Subject: Re: NetBSD locking on mclpool error
To: Manuel Bouyer <bouyer@antioche.lip6.fr>
From: Chris G. Demetriou <cgd@netbsd.org>
List: netbsd-help
Date: 09/22/1999 09:52:14
Manuel Bouyer <bouyer@antioche.lip6.fr> writes:
> On Wed, Sep 22, 1999 at 11:21:00AM -0500, John A. Maier wrote:
> > I've got two machines running NetBSD 1.4.1 i386.
> > 
> > The server running apache web server was locked up the other day with the   
> > error mclpool limit reached: increase NMBCLUSTERS
> 
> This means there's not enouth resources for the network protocols.
> 
> > 
> > I thought it might be a fluk, then on a completely different machine, I   
> > was working under X and it locked up.  I noticed that that same message   
> > was on the console of that machine.
> > 
> > What's wrong, what do I need to do?
> 
> Increase NMBCLUSTERS :) see options(4), you need to recompile a kernel.

Uh, it's not just that the machine was under-configured.

There's an annoying problem that showed up going from 1.3.x to 1.4.x
(and ep -> ex) on, e.g., my server at home.  With 1.3.x it wouldn't
ever lose for lack of mbuf clusters.  With 1.4.x it would,
consistently.

In a nutshell, this is due to the way clusters are used by many
drivers, especially DMA-using drivers like 'ex', etc.

There's been a workaround for it in -current for a while, and i pulled
it up to the 1.4.x branch last night.

The relevant release branch CHANGES-1.4.x file entry is:

> sys/kern/uipc_socket2.c                         1.31-1.33
>
>   Compact mbuf clusters, to help prevent mbuf cluster exhaustion when
>   receiving lots of small packets.  This costs some performance (the
>   compaction copies data), but adds a lot of stability to many systems.

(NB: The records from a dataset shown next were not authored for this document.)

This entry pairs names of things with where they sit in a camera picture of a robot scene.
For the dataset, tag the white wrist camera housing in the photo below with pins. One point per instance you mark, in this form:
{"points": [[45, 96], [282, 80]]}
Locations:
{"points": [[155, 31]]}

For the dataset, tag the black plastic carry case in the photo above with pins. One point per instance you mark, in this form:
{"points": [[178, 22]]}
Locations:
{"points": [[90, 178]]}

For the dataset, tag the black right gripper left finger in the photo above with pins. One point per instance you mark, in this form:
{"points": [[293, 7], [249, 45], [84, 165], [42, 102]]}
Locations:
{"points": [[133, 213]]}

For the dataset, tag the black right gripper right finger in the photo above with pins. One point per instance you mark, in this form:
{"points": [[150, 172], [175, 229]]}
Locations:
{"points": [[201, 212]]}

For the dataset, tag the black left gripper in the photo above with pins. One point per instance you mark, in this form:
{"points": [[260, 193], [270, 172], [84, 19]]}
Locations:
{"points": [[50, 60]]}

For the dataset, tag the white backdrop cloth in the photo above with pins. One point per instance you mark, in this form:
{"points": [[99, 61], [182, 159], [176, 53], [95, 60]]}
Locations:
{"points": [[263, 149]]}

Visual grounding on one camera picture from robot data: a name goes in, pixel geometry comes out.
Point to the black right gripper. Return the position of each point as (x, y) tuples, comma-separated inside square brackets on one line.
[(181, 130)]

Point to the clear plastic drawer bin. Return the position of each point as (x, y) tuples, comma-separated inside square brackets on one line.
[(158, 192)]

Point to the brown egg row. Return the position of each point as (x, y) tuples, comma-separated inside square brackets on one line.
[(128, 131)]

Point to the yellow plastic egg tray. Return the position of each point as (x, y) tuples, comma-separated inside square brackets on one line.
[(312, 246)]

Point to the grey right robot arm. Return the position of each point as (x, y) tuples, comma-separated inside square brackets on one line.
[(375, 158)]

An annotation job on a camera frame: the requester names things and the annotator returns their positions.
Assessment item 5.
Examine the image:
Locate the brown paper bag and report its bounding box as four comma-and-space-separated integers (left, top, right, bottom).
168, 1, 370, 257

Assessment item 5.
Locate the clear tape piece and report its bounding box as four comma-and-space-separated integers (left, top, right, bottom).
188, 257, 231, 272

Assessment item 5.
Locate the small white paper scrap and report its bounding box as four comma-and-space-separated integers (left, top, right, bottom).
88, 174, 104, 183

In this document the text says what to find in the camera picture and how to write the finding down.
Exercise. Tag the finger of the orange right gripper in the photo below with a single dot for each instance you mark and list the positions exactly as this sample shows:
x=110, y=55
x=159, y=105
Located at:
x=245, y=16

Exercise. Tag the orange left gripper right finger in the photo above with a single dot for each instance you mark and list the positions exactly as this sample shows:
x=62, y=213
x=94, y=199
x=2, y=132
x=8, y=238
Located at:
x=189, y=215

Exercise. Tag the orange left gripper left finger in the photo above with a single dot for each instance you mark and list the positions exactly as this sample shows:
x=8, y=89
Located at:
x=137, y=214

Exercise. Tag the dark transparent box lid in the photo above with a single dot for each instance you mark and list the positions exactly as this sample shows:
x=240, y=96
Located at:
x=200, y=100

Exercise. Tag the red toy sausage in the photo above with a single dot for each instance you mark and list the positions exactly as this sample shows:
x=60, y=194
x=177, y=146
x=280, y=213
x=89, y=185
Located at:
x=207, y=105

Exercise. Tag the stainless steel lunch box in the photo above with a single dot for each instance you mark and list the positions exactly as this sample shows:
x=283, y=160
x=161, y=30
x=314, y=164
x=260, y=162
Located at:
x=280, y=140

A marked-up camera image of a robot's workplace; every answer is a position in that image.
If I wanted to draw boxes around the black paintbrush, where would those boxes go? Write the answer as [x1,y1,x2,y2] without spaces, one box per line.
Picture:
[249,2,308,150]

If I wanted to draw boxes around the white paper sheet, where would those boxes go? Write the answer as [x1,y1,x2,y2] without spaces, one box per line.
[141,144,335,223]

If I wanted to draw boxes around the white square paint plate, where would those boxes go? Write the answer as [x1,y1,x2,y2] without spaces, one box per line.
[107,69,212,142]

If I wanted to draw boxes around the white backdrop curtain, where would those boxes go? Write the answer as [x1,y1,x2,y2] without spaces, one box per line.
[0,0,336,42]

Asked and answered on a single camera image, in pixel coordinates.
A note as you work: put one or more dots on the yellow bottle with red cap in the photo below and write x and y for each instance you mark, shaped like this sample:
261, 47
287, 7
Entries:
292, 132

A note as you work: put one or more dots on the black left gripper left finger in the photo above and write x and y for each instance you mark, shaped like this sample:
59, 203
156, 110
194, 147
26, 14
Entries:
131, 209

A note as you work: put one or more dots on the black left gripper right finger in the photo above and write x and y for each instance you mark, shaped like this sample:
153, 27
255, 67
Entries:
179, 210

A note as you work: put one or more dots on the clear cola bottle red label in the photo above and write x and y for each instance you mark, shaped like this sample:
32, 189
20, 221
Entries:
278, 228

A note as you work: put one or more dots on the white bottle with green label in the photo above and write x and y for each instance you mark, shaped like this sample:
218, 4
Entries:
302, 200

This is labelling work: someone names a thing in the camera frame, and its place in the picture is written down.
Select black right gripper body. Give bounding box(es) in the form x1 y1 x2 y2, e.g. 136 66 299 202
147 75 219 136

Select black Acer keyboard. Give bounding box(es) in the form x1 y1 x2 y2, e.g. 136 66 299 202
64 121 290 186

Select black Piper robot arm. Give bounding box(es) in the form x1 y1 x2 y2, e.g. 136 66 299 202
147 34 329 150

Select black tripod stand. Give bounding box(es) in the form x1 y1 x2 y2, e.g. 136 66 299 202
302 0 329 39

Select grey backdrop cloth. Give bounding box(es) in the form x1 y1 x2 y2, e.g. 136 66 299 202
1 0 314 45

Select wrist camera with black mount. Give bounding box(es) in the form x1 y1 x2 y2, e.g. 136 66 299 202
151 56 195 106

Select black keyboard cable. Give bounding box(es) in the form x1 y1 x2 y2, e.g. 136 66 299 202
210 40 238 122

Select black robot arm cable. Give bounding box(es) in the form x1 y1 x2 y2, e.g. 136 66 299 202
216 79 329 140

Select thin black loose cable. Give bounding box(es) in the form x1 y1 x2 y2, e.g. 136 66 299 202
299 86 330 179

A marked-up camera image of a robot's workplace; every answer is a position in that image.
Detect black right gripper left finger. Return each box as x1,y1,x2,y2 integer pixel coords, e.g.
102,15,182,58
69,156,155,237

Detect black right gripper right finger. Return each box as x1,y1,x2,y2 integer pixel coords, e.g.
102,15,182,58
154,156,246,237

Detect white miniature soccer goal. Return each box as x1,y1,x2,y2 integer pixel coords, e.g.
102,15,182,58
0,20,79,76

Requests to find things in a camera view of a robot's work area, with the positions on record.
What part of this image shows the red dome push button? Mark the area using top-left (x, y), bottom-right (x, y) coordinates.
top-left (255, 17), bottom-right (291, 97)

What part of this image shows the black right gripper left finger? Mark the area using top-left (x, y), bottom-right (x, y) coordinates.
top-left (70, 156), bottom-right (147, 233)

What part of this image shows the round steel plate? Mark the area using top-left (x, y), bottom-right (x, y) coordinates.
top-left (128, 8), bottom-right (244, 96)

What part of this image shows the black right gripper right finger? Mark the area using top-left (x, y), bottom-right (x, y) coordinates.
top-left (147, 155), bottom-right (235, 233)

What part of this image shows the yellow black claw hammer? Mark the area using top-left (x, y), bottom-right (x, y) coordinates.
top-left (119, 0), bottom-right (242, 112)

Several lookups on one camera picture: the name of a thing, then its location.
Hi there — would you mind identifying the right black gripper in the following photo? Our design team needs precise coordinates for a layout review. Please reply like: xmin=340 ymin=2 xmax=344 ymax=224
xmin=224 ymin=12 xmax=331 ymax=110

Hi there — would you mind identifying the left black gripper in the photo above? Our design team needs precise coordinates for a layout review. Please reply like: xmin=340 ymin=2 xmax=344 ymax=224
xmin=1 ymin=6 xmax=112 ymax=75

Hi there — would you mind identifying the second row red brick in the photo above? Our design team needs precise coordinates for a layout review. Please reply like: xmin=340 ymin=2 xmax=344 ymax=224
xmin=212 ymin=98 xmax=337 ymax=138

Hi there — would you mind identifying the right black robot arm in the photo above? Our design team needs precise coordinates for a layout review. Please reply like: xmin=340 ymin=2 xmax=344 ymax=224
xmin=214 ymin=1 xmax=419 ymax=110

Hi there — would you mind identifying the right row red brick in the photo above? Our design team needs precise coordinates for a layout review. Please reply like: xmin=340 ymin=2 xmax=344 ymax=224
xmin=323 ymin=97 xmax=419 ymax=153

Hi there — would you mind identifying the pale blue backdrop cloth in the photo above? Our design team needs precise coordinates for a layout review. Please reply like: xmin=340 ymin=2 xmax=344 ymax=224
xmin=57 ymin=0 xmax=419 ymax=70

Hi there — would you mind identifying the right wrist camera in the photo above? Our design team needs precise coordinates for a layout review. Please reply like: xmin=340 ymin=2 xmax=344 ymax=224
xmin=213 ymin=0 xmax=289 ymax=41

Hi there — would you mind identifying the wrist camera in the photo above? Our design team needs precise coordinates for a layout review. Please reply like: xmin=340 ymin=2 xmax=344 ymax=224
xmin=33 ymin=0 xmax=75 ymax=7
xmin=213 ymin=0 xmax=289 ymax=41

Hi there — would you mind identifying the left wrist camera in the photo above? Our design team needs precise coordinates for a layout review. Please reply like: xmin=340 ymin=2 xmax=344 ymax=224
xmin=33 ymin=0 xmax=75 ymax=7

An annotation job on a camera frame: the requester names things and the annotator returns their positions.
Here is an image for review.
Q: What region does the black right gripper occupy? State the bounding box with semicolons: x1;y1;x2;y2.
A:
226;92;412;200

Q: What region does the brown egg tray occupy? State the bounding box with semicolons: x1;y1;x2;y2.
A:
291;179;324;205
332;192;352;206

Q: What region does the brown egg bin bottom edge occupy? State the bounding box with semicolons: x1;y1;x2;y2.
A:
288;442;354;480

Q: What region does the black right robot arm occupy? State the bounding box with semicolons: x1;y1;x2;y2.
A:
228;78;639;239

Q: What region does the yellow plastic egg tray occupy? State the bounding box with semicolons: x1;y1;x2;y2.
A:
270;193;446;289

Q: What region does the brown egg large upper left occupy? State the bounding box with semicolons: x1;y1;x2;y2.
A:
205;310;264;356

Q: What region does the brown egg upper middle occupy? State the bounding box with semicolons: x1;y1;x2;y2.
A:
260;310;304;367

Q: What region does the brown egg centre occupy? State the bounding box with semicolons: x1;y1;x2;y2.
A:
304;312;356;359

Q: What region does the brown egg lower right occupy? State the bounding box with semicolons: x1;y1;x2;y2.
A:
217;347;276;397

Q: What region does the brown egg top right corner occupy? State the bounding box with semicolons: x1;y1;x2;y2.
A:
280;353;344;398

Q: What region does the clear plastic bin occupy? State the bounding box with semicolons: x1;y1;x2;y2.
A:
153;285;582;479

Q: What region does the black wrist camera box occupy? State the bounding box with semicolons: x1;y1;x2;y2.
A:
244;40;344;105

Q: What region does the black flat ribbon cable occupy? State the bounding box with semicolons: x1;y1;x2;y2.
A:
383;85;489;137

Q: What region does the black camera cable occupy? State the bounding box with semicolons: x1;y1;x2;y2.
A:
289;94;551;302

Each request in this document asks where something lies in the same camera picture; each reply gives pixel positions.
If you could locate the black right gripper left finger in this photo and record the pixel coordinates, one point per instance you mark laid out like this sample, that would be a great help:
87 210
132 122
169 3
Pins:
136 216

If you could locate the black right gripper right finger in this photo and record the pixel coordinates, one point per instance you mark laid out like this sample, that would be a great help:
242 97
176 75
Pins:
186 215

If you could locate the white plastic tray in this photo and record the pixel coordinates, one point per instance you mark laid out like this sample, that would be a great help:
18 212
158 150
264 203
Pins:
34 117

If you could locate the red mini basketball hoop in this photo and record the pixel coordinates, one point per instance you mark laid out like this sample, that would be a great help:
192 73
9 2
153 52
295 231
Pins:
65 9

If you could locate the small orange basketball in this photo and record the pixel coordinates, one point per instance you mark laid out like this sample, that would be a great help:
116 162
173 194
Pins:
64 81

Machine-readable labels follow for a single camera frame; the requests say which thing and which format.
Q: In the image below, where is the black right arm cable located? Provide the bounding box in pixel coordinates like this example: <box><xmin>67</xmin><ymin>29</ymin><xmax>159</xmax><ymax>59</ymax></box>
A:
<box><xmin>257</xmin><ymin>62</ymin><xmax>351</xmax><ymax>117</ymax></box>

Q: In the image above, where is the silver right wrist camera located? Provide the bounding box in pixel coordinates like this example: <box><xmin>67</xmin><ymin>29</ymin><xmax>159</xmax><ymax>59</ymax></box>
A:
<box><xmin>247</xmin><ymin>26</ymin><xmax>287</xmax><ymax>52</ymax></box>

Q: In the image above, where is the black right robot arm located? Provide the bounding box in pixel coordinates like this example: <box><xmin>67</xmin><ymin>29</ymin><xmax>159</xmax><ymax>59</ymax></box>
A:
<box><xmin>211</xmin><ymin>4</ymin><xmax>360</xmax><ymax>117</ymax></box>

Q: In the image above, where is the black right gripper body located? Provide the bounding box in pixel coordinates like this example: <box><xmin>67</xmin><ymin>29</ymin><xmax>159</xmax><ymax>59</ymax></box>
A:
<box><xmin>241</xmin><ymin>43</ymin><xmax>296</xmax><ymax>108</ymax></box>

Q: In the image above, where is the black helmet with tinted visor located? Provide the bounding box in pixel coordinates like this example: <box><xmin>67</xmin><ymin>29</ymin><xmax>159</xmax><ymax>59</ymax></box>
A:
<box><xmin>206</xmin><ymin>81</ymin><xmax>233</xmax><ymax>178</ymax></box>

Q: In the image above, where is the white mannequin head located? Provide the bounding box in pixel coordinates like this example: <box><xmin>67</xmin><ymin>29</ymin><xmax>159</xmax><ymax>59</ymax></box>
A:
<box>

(i.e. the changes in revisions 1.31, 1.32, and 1.33 were pulled up to
the branch.)

It's by no means a perfect fix, but it improves things a lot.  (There
are situations that can still trigger the problems, but they're much
more rare.)


I found that on one server-ish system, which handles some interactive
traffic, some CVS, and some NFS, the machine would overflow 256 mbuf
clusters consistently (like, every few hours since I added the 'ex'
card), and some of those times would end up being fatal -- or at least
seeming fatal.  I upped the count of mbuf clusters to 512, then 1024,
and it did _NOT_ solve the problem.  (The frequency of the occurrences
was reduced, but not eliminated.)  Running with the patch above, there
has been no problem, nor has the machine exceeded even _256_ mbuf
clusters.

Moral of the story: some times the diganostics mean that you should
increase the limits.  Sometimes they mean the system's broken.



cgd
-- 
Chris Demetriou - cgd@netbsd.org - http://www.netbsd.org/People/Pages/cgd.html
Disclaimer: Not speaking for NetBSD, just expressing my own opinion.